*What you need to do*: Using the data below, copy out all lines with the word "about".

○ ○ ○

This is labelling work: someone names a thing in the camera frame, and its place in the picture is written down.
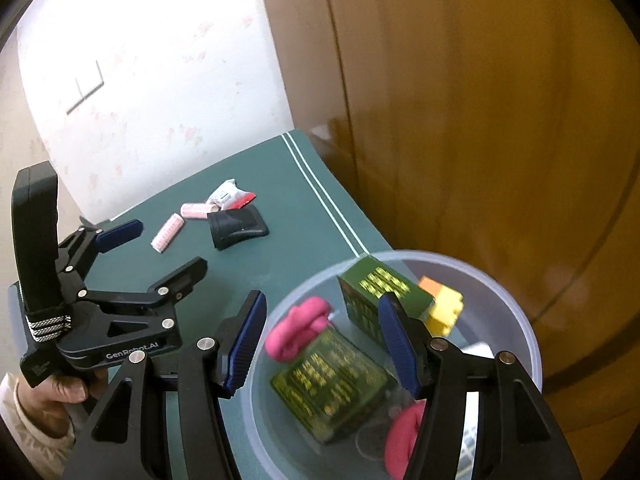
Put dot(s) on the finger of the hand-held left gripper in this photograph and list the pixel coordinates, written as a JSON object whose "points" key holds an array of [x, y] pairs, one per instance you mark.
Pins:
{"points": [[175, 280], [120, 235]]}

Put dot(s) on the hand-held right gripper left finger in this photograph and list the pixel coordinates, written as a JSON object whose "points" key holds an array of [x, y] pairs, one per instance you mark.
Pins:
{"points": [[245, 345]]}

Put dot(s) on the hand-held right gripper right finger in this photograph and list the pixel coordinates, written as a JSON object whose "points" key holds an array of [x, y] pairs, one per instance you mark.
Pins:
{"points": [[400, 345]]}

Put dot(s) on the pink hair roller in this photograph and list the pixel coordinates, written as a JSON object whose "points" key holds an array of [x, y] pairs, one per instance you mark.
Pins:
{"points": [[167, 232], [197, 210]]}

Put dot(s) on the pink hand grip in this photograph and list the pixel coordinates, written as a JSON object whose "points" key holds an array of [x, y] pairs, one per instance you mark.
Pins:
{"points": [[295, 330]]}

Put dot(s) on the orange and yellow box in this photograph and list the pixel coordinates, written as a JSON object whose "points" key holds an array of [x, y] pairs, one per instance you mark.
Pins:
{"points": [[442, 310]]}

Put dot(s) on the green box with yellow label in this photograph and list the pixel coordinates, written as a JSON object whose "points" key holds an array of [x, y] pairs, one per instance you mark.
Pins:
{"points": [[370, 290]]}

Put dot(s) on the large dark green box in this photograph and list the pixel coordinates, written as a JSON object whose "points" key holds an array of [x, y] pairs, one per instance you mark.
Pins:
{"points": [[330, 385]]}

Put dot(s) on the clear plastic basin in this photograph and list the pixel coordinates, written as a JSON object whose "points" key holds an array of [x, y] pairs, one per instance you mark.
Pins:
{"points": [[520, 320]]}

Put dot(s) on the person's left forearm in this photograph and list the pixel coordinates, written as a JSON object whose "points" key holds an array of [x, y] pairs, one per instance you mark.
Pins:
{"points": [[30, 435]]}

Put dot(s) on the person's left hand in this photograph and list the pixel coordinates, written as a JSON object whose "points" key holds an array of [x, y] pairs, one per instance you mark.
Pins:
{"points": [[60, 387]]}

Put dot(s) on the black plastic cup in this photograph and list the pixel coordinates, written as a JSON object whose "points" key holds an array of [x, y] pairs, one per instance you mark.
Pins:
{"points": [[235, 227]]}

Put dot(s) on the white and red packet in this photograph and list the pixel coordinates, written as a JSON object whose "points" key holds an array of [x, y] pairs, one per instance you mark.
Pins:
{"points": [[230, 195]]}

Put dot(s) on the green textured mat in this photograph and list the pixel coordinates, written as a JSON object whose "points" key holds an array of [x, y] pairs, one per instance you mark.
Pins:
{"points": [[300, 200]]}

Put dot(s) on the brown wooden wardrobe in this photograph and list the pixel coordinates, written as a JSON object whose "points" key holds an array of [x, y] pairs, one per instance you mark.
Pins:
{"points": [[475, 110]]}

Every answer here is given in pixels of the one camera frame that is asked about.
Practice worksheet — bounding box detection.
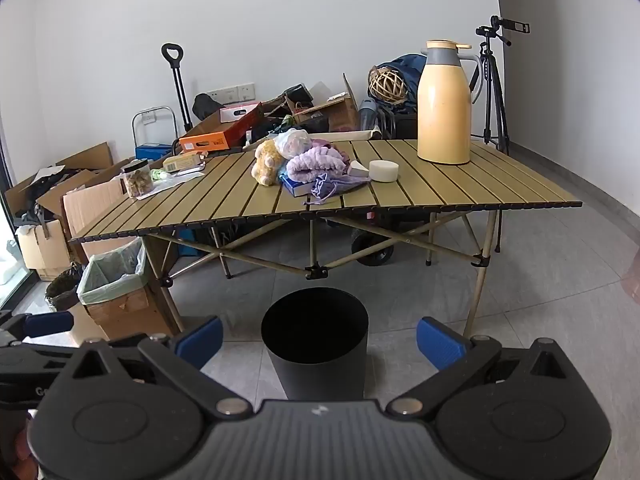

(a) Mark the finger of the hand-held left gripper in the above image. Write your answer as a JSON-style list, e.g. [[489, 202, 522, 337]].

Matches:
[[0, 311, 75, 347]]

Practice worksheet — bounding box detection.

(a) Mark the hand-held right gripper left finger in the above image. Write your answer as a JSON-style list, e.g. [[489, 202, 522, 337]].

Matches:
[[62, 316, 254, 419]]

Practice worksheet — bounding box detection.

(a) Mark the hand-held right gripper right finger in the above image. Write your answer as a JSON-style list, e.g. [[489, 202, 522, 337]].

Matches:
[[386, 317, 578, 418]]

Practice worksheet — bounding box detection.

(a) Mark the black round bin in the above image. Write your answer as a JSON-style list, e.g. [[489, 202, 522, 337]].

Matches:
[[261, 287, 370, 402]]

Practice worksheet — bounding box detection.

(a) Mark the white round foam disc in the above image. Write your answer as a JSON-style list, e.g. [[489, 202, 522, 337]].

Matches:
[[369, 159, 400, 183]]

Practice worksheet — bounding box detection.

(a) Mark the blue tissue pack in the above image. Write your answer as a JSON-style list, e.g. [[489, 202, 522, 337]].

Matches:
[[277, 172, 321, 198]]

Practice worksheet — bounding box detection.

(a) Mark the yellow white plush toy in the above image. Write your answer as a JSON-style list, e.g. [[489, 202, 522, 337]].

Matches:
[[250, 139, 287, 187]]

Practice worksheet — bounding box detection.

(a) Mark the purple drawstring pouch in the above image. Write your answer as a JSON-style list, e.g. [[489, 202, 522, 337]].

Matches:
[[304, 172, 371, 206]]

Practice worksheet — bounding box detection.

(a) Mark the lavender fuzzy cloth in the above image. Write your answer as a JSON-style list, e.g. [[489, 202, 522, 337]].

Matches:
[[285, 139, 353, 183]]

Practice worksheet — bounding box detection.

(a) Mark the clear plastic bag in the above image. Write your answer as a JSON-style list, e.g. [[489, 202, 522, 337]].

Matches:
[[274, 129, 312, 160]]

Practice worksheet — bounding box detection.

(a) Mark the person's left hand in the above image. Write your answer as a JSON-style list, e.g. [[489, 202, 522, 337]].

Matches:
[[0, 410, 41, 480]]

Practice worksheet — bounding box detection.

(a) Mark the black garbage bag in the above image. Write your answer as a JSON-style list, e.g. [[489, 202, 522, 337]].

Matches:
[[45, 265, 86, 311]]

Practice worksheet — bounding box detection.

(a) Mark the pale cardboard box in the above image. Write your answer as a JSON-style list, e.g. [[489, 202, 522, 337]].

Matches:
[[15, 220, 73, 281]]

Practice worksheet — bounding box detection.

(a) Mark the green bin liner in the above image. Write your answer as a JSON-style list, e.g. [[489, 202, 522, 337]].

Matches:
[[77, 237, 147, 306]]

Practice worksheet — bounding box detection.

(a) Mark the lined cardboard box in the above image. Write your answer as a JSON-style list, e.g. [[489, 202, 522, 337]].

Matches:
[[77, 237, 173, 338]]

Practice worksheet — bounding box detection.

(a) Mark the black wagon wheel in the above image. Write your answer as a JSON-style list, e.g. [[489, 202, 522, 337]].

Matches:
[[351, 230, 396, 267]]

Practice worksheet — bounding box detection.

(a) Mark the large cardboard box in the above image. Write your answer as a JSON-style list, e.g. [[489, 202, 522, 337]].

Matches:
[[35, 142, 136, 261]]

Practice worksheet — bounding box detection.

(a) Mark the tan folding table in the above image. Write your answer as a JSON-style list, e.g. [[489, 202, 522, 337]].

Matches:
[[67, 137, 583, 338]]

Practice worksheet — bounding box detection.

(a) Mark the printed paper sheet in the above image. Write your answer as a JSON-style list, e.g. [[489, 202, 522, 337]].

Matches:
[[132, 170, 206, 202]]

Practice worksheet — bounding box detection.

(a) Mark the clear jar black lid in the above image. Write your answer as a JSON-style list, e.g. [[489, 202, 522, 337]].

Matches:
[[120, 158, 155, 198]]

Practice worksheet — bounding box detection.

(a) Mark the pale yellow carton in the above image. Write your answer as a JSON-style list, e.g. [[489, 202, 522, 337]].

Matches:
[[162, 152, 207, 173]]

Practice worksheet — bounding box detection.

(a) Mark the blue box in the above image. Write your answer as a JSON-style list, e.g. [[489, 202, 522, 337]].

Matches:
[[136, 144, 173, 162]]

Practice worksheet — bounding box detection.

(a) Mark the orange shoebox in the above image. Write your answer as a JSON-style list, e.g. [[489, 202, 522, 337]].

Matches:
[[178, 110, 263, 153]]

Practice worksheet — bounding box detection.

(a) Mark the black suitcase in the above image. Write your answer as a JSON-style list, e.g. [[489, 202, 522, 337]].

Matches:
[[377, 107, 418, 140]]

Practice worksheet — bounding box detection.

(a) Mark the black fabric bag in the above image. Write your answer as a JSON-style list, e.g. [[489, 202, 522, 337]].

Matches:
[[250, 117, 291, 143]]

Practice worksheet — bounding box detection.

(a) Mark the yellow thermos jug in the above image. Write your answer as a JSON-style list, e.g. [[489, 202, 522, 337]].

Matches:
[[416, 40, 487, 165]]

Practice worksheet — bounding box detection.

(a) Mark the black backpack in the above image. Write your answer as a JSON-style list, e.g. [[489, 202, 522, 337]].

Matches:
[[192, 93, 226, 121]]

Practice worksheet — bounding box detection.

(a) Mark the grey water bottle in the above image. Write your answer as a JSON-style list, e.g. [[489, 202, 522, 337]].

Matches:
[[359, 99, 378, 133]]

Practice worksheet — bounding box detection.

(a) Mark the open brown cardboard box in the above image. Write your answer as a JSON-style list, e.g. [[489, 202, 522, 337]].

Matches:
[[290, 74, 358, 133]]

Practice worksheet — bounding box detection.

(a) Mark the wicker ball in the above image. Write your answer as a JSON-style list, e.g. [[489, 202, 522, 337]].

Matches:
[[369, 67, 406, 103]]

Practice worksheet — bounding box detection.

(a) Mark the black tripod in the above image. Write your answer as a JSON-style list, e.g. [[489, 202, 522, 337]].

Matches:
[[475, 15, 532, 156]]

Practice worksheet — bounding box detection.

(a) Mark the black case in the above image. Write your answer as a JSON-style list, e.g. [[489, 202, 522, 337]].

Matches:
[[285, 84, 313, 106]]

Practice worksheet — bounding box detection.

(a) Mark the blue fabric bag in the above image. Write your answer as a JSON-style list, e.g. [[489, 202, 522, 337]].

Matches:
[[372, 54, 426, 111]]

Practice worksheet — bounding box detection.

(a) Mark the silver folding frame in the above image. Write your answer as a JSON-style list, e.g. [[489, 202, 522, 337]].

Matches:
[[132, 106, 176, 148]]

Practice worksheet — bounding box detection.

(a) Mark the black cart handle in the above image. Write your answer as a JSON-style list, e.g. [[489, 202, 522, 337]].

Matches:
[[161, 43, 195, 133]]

○ ○ ○

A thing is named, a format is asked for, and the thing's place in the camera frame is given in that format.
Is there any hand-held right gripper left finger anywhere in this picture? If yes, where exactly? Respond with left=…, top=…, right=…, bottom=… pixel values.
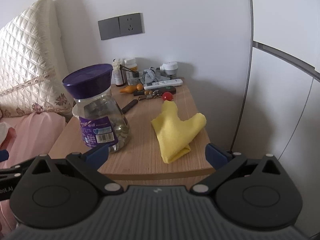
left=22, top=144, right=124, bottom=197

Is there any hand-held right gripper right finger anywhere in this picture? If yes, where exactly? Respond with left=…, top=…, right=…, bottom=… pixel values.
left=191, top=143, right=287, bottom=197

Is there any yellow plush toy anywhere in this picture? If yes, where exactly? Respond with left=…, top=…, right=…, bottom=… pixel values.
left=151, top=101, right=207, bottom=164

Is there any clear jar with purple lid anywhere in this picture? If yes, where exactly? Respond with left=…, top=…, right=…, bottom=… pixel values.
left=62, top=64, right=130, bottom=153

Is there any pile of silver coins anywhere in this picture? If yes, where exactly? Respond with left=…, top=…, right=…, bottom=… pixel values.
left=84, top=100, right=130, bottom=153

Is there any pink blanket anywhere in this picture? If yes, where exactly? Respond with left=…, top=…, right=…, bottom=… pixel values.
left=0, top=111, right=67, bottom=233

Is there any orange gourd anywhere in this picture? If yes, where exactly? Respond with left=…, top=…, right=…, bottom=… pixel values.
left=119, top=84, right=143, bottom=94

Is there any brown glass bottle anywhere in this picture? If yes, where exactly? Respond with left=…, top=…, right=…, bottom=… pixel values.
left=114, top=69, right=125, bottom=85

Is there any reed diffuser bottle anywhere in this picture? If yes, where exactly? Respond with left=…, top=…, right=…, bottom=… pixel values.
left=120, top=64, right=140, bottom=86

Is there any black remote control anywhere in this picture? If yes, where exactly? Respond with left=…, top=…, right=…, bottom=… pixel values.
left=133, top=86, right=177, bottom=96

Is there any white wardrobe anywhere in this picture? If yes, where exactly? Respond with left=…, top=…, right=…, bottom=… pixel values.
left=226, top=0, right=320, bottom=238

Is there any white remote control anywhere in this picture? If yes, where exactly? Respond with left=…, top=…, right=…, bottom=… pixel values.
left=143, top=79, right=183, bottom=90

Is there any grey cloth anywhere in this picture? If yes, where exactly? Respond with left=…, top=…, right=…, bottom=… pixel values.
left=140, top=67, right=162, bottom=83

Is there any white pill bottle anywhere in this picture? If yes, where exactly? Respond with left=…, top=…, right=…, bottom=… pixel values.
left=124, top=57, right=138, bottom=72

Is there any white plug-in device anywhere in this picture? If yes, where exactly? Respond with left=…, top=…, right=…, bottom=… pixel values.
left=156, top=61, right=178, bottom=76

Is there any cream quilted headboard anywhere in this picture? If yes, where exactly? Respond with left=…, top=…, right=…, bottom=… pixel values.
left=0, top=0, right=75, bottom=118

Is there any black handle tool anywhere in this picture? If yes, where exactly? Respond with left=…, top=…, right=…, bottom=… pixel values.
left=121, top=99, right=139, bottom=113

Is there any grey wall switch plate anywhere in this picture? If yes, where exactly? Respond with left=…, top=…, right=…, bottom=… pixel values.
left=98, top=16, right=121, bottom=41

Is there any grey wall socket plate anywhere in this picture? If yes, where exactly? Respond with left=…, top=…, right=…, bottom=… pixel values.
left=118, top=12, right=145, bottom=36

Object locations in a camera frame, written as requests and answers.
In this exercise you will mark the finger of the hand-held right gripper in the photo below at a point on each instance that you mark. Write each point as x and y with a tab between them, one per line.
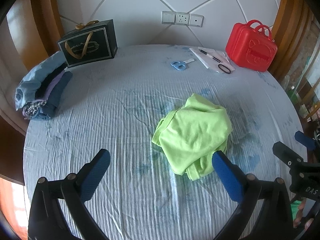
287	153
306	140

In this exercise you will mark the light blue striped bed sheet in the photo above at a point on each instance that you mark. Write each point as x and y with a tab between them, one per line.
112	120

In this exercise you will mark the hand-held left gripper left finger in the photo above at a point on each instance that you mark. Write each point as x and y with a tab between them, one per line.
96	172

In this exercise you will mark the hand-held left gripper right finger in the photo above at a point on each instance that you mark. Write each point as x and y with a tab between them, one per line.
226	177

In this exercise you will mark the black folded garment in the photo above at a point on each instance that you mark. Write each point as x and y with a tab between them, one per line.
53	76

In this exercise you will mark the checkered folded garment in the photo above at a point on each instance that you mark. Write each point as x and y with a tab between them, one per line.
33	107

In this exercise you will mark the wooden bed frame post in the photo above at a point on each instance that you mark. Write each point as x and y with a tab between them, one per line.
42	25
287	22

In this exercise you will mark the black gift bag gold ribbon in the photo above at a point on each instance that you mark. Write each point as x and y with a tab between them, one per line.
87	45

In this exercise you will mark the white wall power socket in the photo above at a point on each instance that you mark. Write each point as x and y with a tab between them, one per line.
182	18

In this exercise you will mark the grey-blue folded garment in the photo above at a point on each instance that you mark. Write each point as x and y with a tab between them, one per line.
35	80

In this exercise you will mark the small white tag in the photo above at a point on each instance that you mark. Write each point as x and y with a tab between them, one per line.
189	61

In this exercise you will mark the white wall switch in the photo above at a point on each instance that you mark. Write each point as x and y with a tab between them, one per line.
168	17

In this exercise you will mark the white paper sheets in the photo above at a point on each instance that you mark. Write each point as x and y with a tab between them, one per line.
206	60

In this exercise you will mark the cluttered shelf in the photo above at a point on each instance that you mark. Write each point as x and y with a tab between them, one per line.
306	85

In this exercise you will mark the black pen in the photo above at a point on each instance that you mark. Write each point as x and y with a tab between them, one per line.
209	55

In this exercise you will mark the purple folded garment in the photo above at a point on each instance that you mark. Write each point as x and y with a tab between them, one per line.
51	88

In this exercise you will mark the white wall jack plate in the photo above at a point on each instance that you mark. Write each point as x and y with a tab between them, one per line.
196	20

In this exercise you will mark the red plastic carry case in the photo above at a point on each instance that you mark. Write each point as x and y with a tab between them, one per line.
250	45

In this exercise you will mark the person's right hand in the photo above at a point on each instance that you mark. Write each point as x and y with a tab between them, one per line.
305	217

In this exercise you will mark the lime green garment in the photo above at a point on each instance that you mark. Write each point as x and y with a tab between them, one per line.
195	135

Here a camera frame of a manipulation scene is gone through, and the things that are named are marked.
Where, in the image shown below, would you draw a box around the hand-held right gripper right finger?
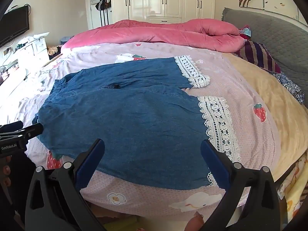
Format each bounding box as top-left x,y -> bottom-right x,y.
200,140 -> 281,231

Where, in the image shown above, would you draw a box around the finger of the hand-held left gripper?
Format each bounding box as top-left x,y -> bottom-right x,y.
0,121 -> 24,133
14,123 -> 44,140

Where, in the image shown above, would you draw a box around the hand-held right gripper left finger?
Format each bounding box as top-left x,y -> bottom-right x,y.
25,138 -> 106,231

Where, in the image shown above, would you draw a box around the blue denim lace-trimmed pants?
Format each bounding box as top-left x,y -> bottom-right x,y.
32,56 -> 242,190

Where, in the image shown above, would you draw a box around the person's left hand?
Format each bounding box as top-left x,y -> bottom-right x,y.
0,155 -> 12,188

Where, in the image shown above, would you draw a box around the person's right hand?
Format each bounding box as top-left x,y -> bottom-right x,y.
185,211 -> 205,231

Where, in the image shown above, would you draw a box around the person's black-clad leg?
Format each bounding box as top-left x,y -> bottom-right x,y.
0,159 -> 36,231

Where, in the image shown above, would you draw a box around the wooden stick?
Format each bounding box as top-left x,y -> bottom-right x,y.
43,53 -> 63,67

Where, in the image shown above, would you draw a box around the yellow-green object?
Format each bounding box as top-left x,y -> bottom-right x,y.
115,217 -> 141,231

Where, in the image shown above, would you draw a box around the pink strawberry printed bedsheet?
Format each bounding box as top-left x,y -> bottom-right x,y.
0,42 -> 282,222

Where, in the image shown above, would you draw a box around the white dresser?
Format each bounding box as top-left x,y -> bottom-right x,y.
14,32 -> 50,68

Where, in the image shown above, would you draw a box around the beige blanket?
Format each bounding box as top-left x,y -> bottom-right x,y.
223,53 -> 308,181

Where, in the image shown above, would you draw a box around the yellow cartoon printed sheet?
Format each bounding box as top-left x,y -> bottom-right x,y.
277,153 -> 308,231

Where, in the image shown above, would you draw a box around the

○ ○ ○

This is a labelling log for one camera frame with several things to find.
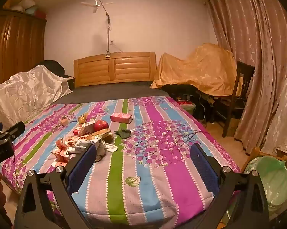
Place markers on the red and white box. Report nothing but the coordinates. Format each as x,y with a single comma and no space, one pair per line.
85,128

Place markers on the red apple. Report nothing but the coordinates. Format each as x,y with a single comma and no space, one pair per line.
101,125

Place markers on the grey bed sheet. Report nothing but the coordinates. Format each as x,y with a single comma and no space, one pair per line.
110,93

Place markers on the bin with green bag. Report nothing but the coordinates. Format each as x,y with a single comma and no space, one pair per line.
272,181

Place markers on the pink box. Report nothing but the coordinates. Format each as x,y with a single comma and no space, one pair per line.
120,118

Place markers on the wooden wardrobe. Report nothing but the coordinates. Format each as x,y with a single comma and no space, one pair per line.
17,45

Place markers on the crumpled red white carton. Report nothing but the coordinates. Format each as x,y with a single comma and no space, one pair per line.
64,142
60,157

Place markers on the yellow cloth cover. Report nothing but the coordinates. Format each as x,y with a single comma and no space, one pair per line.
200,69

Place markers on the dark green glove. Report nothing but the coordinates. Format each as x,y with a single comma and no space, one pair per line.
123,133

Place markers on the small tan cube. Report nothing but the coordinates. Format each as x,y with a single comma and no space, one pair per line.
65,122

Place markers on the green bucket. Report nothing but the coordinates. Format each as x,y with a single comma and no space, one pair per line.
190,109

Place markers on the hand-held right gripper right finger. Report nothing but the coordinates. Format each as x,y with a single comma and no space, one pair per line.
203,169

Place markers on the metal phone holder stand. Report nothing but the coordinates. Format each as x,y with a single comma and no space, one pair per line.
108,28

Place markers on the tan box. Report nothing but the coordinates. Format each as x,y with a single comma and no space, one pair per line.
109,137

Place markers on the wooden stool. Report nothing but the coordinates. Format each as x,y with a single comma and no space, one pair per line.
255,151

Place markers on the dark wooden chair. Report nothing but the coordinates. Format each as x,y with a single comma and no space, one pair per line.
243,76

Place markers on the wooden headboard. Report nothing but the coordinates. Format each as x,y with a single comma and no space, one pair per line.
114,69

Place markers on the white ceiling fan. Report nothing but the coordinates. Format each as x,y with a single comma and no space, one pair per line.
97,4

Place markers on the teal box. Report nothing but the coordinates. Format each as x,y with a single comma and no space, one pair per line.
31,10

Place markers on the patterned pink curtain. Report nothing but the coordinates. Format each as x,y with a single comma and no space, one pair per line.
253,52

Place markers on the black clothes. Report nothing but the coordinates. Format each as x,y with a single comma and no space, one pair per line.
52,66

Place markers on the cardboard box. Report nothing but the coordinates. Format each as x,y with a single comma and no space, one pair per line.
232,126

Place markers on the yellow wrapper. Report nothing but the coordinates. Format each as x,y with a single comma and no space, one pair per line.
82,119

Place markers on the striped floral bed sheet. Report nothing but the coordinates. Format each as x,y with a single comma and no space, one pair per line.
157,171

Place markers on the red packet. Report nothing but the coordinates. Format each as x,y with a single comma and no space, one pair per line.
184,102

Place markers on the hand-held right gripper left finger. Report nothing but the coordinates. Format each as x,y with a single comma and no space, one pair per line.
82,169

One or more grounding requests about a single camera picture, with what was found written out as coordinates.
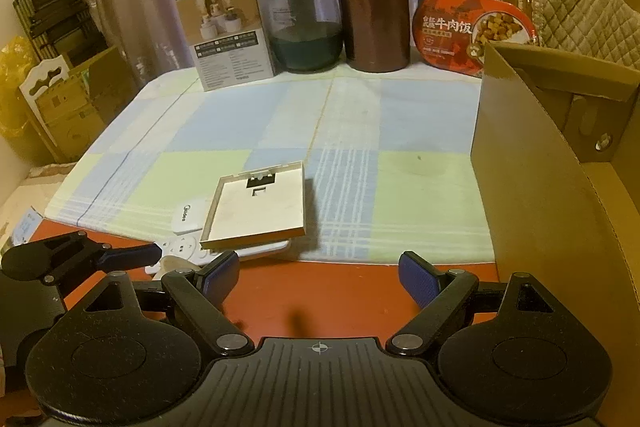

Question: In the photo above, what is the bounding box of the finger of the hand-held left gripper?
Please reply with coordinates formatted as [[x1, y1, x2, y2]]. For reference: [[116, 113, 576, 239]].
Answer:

○ ○ ○

*Response*:
Every answer here is given in pixels of the one camera frame that is asked about.
One or more grounding requests about a single camera picture, with what was found written out as coordinates.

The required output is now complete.